WHAT IS REQUIRED: Every line with the string "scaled" must be copied from the entries below.

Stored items
────────
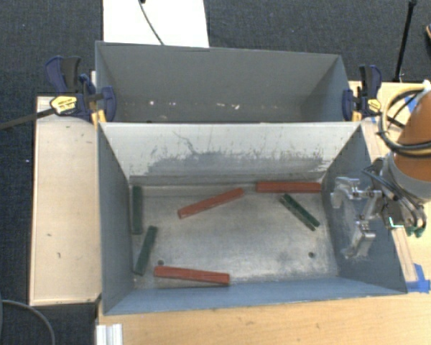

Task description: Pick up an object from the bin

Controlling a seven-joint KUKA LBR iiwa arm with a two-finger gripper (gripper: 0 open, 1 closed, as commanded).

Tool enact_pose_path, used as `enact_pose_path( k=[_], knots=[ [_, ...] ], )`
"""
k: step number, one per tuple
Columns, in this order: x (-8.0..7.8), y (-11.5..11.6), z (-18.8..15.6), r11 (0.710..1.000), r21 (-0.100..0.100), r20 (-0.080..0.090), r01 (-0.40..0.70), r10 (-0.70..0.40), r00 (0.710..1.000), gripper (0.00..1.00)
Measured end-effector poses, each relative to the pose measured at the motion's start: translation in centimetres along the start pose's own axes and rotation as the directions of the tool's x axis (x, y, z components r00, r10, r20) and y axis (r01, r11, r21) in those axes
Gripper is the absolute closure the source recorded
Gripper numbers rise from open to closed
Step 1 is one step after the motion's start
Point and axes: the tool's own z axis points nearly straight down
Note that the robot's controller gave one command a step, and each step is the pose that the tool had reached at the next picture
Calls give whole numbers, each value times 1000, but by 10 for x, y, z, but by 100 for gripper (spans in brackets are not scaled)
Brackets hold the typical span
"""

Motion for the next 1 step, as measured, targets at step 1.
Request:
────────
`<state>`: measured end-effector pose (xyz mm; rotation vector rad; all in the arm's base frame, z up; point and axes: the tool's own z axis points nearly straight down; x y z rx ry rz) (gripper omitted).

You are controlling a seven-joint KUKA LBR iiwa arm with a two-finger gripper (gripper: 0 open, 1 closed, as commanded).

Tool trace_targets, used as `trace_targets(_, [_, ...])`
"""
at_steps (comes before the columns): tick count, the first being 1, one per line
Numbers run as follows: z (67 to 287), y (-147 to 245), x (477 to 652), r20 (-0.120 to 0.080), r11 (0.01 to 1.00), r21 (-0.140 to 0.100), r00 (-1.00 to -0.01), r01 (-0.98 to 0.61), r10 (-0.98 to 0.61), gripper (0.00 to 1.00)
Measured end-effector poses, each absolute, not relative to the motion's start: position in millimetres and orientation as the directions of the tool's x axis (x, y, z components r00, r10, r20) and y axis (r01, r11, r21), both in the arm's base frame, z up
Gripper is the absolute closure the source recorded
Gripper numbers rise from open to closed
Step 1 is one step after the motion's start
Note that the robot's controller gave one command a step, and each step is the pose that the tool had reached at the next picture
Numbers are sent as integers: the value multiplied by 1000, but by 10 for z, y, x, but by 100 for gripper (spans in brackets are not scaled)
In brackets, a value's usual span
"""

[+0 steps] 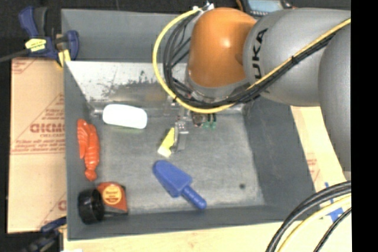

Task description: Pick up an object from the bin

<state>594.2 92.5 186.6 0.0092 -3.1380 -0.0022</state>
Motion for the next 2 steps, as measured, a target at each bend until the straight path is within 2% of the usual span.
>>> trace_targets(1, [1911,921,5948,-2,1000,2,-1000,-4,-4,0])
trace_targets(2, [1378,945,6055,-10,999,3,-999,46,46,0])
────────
RESULT OF THE EXERCISE:
Calls give whole numbers, each value times 1000, but by 10 for x, y, z, but by 100 for gripper (spans in brackets are not scaled)
Numbers are sent as integers: the value multiplied by 1000, but by 10 for z, y, x, but by 100 for gripper (spans in brackets are not scaled)

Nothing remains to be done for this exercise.